YOUR INSTRUCTIONS:
The material must be copied out exactly, line for line.

GIVEN INFORMATION:
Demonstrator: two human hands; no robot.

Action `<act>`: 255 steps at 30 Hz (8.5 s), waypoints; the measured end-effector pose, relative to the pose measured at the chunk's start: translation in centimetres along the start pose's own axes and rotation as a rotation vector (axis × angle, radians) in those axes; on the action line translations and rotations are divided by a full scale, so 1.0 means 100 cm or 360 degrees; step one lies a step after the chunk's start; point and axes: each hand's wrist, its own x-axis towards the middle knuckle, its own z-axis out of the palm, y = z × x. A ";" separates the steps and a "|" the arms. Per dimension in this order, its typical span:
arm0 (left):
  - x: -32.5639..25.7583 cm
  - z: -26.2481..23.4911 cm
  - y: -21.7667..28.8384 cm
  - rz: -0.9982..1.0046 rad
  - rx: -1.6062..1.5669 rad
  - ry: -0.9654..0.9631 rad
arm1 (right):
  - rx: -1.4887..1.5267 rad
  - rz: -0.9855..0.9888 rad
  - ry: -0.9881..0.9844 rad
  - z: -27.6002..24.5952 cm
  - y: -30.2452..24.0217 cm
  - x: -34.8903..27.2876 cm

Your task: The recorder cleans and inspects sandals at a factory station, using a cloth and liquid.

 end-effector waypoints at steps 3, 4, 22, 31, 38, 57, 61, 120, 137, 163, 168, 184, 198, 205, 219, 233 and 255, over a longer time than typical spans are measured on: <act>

ANSWER:
Demonstrator: two human hands; no robot.

Action `<act>`: 255 steps at 30 Hz (8.5 s), waypoints; the measured end-effector pose, relative to the pose measured at the chunk's start: translation in centimetres along the start pose's own axes and rotation as a rotation vector (axis × angle, radians) in those axes; on the action line translations and rotations are divided by a full scale, so 1.0 means 100 cm or 360 degrees; step one lies a step after the chunk's start; point and axes: each hand's wrist, its own x-axis towards the middle knuckle, its own z-axis out of the palm, y = z × x. A ";" separates the steps and a "|" the arms. Per dimension in this order, its typical span:
arm0 (left):
  - x: -32.5639..25.7583 cm
  - z: -26.2481..23.4911 cm
  - y: -21.7667..28.8384 cm
  - rz: -0.9982..1.0046 rad
  - rx: -1.6062..1.5669 rad
  - ry: -0.9654..0.9631 rad
arm1 (right):
  - rx: -1.4887..1.5267 rad
  - rz: -0.9855..0.9888 rad
  - ry: -0.9881..0.9844 rad
  - z: -27.6002..24.5952 cm
  - y: -30.2452..24.0217 cm
  - x: -34.8903..27.2876 cm

Your task: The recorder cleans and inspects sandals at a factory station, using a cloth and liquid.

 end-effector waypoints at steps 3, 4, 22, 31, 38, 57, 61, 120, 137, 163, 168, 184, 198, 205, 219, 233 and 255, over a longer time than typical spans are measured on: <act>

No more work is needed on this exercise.